**DATASET EXTRACT**
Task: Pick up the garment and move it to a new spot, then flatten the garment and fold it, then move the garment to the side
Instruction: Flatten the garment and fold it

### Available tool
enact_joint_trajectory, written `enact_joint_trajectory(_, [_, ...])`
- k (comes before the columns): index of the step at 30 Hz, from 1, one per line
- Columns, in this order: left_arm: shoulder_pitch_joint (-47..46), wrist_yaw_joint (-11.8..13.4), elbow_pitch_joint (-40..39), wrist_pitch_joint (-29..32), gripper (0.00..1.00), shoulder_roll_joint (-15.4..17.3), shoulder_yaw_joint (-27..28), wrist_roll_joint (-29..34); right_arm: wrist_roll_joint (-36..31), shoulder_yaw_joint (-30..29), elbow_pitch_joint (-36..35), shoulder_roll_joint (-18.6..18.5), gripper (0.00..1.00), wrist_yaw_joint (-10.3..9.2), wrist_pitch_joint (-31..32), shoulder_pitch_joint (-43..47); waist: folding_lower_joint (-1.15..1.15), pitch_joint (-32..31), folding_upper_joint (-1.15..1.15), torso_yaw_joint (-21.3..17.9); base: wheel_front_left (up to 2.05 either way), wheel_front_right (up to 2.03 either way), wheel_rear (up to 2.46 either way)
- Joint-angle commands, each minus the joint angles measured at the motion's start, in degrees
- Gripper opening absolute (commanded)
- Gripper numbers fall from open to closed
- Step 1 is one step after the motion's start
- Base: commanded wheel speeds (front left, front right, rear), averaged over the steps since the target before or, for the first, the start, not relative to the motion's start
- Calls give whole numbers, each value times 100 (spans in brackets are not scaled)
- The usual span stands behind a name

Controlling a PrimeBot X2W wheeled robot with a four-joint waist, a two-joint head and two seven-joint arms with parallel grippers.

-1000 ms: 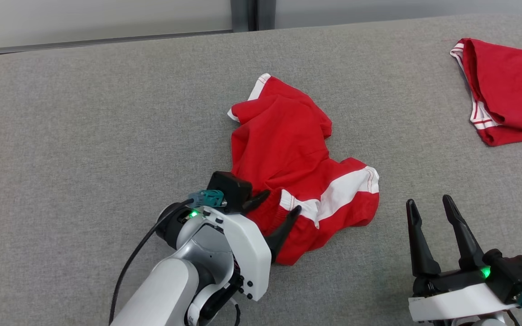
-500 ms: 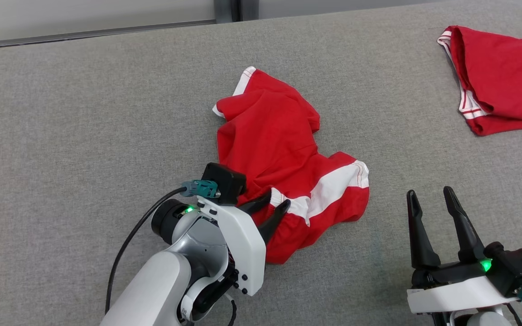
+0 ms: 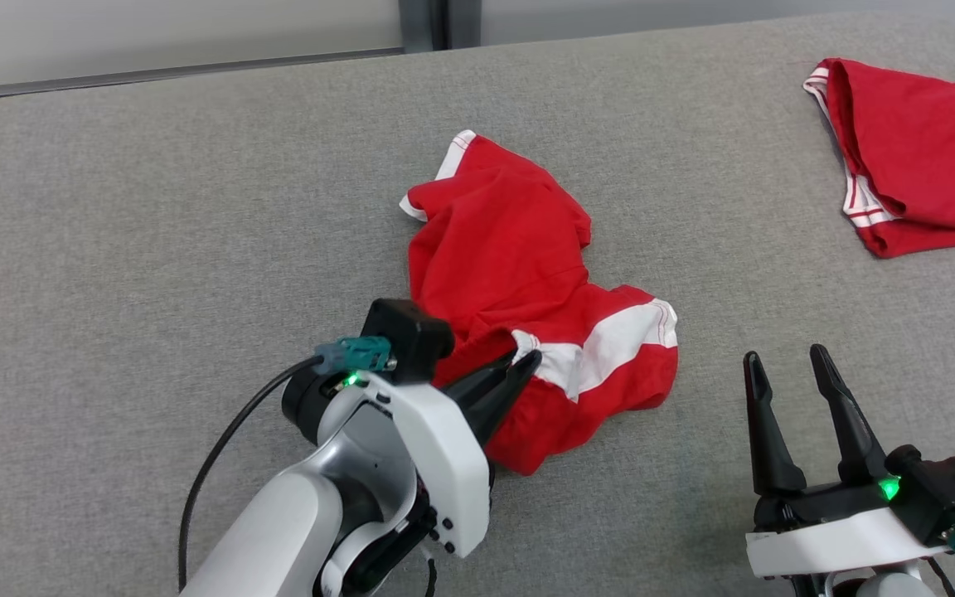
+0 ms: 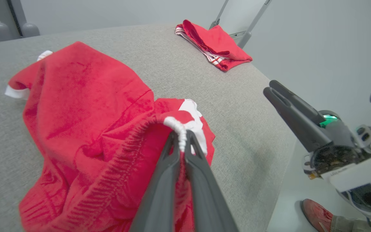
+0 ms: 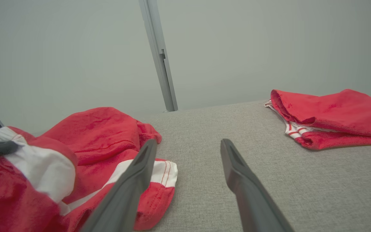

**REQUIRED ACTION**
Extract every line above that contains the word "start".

**TASK SOLUTION**
- Joint-angle commands, each minus the joint angles measured at the motion's start, in degrees
- Step 1 is one step after the motion's start
- Base: commanded wheel speeds (front left, front right, rear), averaged over the steps since the target before or, for the first, the start, not relative to the motion's start

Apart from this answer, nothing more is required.